**WHAT IS NEEDED:** Each line in the entries below that holds the string "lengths" must be copied.

**Collected data entries:**

*** Block opens ***

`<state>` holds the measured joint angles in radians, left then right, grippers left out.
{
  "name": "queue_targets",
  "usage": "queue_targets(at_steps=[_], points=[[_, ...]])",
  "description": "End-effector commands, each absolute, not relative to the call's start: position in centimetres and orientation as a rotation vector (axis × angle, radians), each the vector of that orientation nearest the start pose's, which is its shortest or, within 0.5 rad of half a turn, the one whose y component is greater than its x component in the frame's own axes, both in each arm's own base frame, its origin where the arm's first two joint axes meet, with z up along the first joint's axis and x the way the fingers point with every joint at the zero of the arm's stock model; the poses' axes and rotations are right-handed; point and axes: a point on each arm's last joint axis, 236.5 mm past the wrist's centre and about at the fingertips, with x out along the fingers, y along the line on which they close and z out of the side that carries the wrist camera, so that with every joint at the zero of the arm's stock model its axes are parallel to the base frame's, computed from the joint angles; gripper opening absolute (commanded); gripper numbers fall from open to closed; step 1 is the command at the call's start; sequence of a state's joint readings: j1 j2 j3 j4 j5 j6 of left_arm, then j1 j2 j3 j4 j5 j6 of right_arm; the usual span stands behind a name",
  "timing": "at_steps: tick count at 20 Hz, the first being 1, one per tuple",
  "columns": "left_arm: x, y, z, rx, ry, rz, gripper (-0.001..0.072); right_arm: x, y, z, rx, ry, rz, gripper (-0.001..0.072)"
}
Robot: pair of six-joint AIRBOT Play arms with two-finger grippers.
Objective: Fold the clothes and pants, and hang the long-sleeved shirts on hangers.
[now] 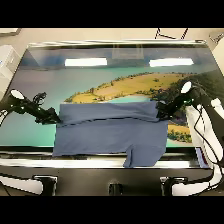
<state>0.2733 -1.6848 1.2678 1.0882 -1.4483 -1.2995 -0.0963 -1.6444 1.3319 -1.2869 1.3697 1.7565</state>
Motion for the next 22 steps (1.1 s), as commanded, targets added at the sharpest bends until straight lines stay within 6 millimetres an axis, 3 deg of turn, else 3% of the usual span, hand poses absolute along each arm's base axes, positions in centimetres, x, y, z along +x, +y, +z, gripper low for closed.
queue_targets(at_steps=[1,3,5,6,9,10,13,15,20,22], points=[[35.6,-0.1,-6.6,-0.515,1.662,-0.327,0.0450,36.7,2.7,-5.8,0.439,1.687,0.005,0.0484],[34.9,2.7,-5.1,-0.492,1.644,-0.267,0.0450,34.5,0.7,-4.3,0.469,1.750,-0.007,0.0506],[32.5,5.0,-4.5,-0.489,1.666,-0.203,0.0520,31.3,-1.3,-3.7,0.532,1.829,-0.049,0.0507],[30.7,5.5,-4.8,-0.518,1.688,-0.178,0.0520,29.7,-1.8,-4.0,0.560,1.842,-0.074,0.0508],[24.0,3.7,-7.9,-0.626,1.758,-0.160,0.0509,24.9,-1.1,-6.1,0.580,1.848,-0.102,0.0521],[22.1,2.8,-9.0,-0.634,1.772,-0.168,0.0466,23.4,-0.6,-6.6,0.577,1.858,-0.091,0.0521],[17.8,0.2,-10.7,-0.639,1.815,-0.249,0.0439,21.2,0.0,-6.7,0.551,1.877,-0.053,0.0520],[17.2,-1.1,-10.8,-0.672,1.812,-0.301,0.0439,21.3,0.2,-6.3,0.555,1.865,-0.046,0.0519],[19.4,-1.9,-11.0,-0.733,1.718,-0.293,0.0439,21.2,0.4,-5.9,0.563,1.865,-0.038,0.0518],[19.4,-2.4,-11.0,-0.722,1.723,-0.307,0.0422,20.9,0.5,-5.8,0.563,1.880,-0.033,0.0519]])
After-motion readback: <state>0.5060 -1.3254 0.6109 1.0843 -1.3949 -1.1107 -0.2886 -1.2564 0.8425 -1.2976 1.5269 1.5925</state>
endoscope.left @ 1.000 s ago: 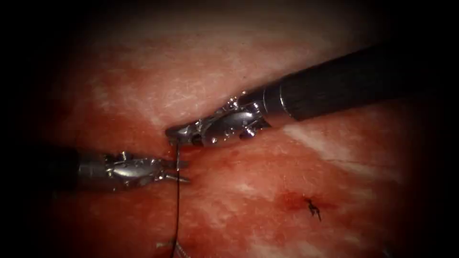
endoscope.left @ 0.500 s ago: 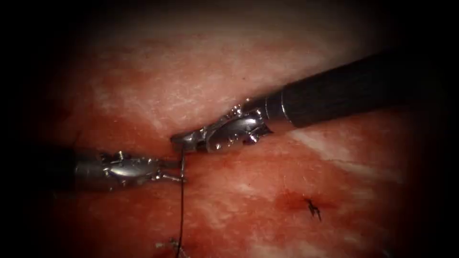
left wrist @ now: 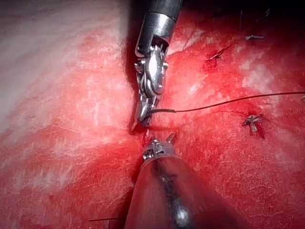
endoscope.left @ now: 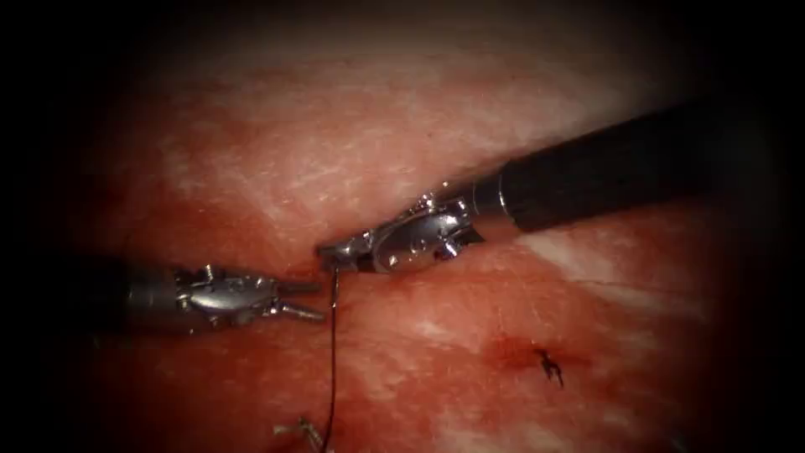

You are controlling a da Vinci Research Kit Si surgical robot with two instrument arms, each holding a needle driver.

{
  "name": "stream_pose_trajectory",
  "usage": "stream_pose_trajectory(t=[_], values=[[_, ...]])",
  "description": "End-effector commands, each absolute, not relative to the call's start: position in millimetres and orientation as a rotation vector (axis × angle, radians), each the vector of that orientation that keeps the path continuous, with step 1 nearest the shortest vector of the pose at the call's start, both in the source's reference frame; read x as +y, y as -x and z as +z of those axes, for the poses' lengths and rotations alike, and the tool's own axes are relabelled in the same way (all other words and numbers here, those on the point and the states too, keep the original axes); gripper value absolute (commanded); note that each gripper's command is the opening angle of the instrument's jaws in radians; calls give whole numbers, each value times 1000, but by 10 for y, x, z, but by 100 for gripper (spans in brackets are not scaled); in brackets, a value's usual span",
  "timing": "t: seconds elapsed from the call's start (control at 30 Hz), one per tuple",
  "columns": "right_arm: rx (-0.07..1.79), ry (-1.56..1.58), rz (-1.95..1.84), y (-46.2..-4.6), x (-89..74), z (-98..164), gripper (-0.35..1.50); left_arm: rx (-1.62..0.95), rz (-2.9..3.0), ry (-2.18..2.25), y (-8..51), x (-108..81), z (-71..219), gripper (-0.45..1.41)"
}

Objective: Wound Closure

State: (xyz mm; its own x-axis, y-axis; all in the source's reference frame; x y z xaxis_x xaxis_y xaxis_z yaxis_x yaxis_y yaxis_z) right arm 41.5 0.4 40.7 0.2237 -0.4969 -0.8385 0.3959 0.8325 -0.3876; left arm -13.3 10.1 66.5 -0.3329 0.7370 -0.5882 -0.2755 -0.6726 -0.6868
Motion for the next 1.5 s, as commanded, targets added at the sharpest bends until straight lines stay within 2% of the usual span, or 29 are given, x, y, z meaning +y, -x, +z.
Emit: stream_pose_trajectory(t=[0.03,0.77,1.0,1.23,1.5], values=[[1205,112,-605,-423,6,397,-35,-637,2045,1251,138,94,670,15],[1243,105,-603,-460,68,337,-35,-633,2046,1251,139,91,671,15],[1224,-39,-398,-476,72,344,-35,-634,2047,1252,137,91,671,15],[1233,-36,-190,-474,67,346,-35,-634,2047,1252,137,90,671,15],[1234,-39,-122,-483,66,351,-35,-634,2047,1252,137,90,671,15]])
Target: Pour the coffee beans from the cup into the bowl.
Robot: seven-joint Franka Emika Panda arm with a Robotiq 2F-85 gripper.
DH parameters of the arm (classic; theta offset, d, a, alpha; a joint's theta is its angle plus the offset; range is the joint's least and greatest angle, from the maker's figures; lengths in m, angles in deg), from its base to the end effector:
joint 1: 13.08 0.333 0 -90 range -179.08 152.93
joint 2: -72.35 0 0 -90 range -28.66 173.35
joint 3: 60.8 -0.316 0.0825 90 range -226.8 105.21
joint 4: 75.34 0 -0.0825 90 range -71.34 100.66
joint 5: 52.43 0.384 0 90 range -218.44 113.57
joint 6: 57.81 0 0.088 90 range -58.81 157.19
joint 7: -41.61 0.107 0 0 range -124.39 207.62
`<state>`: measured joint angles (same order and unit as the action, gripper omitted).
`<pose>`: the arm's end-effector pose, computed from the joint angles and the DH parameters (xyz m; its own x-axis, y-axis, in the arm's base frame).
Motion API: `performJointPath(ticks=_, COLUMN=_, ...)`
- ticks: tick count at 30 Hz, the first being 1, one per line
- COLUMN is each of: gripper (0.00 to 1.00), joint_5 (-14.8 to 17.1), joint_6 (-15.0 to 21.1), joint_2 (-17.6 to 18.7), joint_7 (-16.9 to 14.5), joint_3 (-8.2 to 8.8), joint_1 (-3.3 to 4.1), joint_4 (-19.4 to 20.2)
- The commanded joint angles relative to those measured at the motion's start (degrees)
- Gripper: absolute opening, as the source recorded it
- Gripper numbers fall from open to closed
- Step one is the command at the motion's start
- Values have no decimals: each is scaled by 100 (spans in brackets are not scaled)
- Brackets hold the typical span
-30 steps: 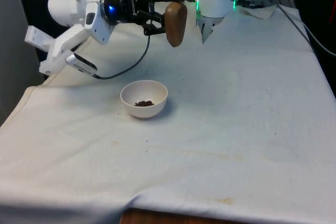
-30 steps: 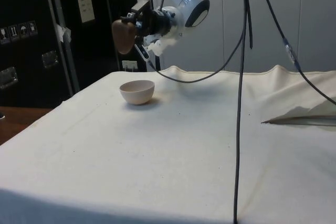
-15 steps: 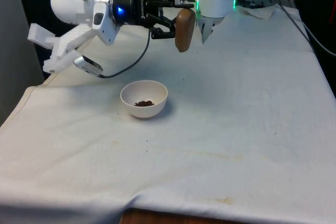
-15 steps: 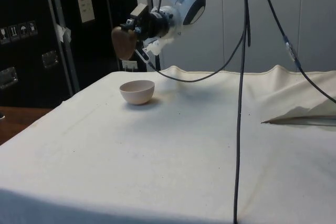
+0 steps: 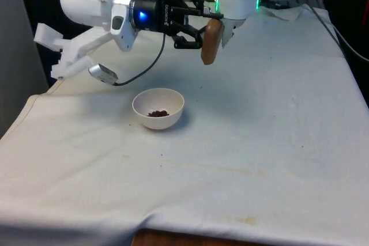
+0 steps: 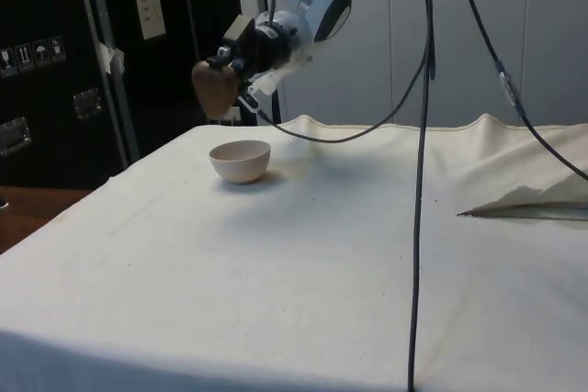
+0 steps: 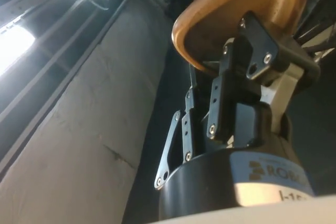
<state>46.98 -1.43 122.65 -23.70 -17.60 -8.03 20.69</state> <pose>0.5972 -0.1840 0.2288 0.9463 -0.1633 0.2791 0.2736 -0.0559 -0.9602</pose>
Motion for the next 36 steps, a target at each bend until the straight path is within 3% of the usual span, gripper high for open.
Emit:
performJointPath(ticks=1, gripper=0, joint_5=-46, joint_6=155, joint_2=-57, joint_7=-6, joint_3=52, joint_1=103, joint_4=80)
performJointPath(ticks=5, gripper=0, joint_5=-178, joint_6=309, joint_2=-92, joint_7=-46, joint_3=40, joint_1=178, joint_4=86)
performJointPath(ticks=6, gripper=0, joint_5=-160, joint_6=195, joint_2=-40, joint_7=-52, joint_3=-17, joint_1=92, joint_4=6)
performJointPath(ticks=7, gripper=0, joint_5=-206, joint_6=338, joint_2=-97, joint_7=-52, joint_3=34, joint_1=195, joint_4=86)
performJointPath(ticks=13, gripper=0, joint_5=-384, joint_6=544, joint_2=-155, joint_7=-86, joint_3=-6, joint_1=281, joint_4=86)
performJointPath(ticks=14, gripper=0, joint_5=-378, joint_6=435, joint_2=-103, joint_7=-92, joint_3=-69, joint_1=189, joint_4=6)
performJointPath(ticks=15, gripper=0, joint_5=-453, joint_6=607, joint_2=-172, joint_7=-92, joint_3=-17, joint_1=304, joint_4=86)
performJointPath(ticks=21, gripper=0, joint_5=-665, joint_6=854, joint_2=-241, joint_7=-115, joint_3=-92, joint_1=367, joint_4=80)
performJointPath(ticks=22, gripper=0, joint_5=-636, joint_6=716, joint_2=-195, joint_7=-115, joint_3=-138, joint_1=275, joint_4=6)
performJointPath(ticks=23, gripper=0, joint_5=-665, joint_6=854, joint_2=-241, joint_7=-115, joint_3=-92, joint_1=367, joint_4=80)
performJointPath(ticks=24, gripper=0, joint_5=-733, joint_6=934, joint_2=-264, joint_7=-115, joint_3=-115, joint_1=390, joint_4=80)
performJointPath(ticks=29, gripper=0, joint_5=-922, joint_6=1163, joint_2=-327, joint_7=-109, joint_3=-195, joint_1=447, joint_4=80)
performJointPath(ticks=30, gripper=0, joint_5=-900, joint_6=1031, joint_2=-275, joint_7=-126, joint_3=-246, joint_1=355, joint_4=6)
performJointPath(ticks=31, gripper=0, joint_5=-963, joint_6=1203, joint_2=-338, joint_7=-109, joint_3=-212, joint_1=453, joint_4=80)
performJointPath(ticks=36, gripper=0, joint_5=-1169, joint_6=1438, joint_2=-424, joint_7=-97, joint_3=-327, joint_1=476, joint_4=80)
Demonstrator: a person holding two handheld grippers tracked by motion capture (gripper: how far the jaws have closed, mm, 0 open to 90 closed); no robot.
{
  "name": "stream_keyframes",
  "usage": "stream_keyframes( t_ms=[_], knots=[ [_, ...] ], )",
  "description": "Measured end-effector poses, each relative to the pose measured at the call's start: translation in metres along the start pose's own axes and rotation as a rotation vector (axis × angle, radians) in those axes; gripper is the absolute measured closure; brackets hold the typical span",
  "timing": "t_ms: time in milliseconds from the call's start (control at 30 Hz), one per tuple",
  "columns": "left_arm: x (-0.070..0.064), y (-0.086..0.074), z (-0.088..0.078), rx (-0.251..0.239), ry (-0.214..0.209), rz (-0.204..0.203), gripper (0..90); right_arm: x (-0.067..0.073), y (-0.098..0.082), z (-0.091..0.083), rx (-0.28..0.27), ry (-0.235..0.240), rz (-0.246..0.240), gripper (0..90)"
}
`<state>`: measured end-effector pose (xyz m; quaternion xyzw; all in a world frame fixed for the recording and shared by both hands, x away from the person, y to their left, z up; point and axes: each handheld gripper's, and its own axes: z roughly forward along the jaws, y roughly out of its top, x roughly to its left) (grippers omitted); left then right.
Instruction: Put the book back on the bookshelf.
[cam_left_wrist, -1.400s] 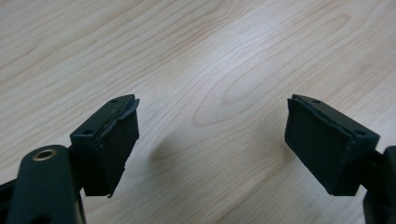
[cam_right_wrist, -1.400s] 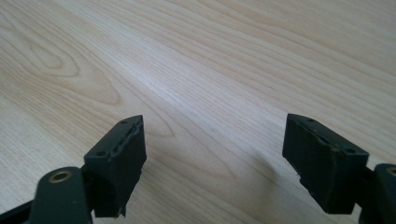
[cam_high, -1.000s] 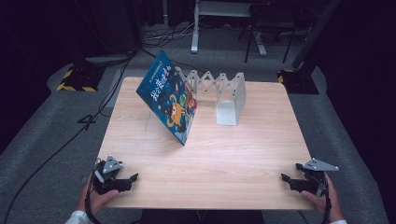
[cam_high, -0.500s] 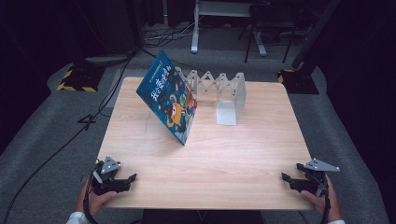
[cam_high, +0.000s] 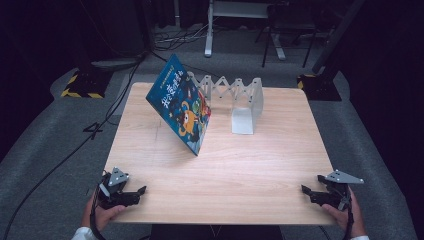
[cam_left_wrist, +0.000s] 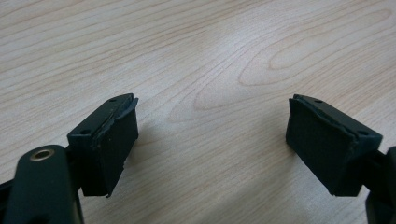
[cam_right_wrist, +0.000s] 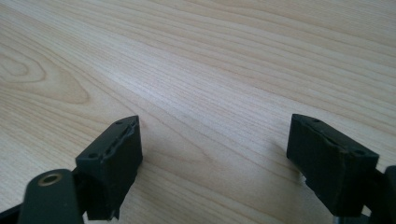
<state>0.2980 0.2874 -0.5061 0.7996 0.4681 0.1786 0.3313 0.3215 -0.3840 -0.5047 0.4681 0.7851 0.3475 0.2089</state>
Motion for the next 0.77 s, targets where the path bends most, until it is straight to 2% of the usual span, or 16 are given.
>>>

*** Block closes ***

**TASK SOLUTION:**
  "description": "End-effector commands, each absolute, not relative to the call's start: position in millimetres and orientation as a rotation vector (axis × angle, radians), each the vector of that orientation that keeps the path continuous, with step 1 nearest the shortest vector of the pose at the call's start, both in the source's reference frame; read x as +y, y as -x and z as +z of those axes, for the poses' lengths and rotations alike, and the tool's own axes are relabelled in the same way (all other words and numbers here, those on the point and the states too, keep the original axes); gripper value absolute (commanded); note that each gripper's command is the opening angle of the instrument's jaws in radians; calls give whole numbers, each value times 1000, but by 10 for y, x, z, but by 100 for gripper (spans in brackets are not scaled); in brackets, a value's usual span",
DH parameters of the arm (classic; theta offset, d, a, alpha; a joint's theta is its angle plus the offset; range is the joint's least and greatest angle, from the maker's figures; lengths in m, angles in deg), from its base to the end effector:

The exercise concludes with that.